Quattro secoli prima: Andrea Alciato e Ferrara
di Micaela Torboli
Una delle sale della mostra che Palazzo dei Diamanti dedica a Escher (a cura di F. Giudiceandrea e M. Veldhuysen, fino al 21 luglio 2024) espone una serie di xilografie, Emblemata, che ha profondi legami con Ferrara.
Furono richieste all’artista olandese Maurits Cornelis Escher (1898-1972) da Godefridus Johannes Hoogewerff, storico dell’arte suo compatriota, che nel 1931 era direttore del Nederlands Historisch Instituut te Rome (Istituto Storico Olandese a Roma). Escher viveva in Italia da qualche anno, e vi sarebbe rimasto fino al 1935. La xilografia usa l’incisione su legni duri: può essere lavorata su legno di filo, ovvero matrici tagliate in direzione della fibra, oppure su legno di testa, quello che si ricava seguendo il senso perpendicolare. La prima opzione permette un segno morbido, la seconda un risultato del segno più simile a quello che si ottiene incidendo lastre metalliche. Escher elaborò le xilografie XXIV Emblemata dat zijn Zinne-Beelden (XXIV Emblemi, ovvero massime in versi illustrate), poi edite in un volume del 1932, stampato a Bussum (Olanda del Nord) da C.A.J. van Dishoeck, in trecento esemplari.
Protagonista è l’emblema, una combinazione di immagine con un motto ed un testo esplicativo, poetico o in prosa, ovvero un’idea italiana di elaborazione delle imprese araldiche, che hanno solo la figura ed il motto, mentre alla divisa/insegna basta la figura. Queste differenze fondamentali di solito vengono trascurate, e la parola emblema è spesso usata a sproposito, complice anche la presunta equivalenza con la parola inglese emblem, che però non è sempre sinonimo di emblema nel senso italiano del termine.

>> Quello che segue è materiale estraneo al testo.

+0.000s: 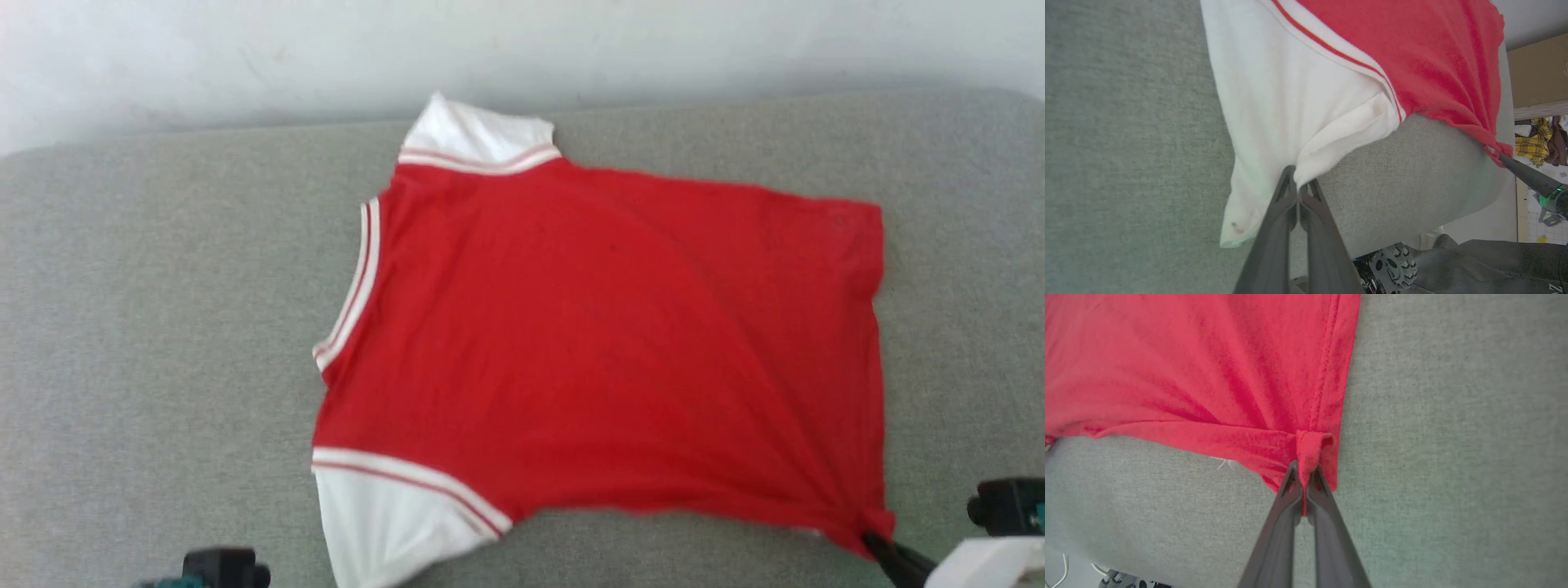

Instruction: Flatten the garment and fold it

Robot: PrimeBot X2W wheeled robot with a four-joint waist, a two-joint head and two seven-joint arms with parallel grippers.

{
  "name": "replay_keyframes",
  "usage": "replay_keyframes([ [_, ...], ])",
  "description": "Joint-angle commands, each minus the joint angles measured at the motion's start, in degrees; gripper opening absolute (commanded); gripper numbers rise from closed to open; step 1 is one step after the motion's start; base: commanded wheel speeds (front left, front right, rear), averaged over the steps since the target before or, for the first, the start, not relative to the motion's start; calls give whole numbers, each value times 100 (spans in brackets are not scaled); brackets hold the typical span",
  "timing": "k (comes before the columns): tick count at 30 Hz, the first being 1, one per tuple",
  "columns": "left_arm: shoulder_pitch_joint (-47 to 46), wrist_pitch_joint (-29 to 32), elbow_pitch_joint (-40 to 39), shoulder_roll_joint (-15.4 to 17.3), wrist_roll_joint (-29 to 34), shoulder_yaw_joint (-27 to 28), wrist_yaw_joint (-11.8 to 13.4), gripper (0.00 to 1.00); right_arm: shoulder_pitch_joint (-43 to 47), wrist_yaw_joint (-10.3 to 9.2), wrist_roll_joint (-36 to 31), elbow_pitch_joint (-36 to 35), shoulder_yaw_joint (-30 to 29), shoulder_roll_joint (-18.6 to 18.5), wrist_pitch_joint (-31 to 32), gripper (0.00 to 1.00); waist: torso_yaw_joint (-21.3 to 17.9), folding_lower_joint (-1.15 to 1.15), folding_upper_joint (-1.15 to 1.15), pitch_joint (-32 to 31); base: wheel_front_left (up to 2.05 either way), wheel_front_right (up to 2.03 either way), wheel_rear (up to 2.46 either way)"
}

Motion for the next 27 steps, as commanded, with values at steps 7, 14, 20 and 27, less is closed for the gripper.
replay_keyframes([
  [7, 794, 165, -524, 53, -423, 116, 119, 0, 779, -4, 145, -484, -485, 347, 800, 0, 161, 1, 0, -296, 0, 0, 0],
  [14, 573, -346, -932, 196, -52, 442, 27, 0, 763, -4, -92, -1171, -836, 498, 563, 0, 205, 1, 0, -256, 0, 0, 0],
  [20, -409, -602, -1002, 381, 484, 434, -213, 0, 165, -4, -424, -1411, -766, 349, 33, 0, 94, 1, 0, 127, 0, 0, 0],
  [27, -1836, -718, -739, 586, 1072, 285, -521, 0, -672, -4, -811, -1322, -728, 255, -856, 0, -45, 1, 0, 804, 0, 0, 0],
])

Escher e Hoogewerff, invece, ne sono perfetti interpreti: abbiamo figura, motto e testo. I testi in olandese sono di Hoogewerff, con lo pseudonimo di A.E. Drijfhout, per i motti abbiamo il latino.
La parola emblema deriva dal greco, e in origine determina un ornamento, magari di un discorso, ma anche un’opera in mosaico o tarsia, qualcosa cui viene aggiunto un decoro. Ferrara entra nella partita per via di colui che inserì il termine in un repertorio di immagini, ognuna unita ad un motto e ad un epigramma, utile agli artisti per realizzare stemmi, spille da cappello, marchi tipografici densi di contenuti simbolici personali: non solo in àmbito nobiliare, quindi, ma per sfoggiare sensi eruditi e singole preferenze ideali. Si tratta di Andrea Alciato (Milano 1492-Pavia 1550). Ebbe l’idea di accorpare emblemi fin dal 1522, con soli epigrammi, confidando sugli artisti perché li usassero. La prima edizione illustrata, Emblematum liber, non autorizzata, uscì in Germania, ad Augsburg (Augusta), presso Heinrich Steyner, nel 1531 (giusti quattro secoli prima dei nostri olandesi), con un immenso successo, dovuto appunto alla presenza delle vignette, senza le quali un emblema non ha efficacia. Alciato lo capì, e fu da lui approvata l’edizione del 1534 (a Parigi, presso Chréstien Wechel), con illustrazioni per lo più attribuite a Jean Mercure Jollat. L’emblema I dell’edizione Wechel apre con una dedica a Ercole Massimiliano Sforza, primogenito di Ludovico il Moro e Beatrice d’Este, nipote del duca di Ferrara Ercole I d’Este: fu duca di Milano negli anni 1512-1515, e morì in esilio a Parigi nel 1530. Si tratta quindi di un onore postumo. Alciato scriveva emblemi per divertimento. Era un giurista di fama europea, che rivoluzionò lo studio e l’insegnamento del diritto, da vero umanista. Formatosi a Pavia e Bologna, nel 1516 si laureò in diritto civile e canonico a Ferrara. Era in contatto con i grandi del suo tempo, come Erasmo da Rotterdam, sommo interprete della cultura del ‘500, che a Ferrara poteva contare, così come lui, su seguaci e amici. Dopo una parentesi francese, Alciato insegnò a Ferrara negli anni 1542-1546: sono gli anni delle diciassette ristampe degli Emblemata nell’edizione Wechel, di cui l’ultima fu nel 1545. È quindi quanto mai pertinente a questo contesto presentare a Ferrara gli emblemi di Escher, anche per ricordare il grande Alciato.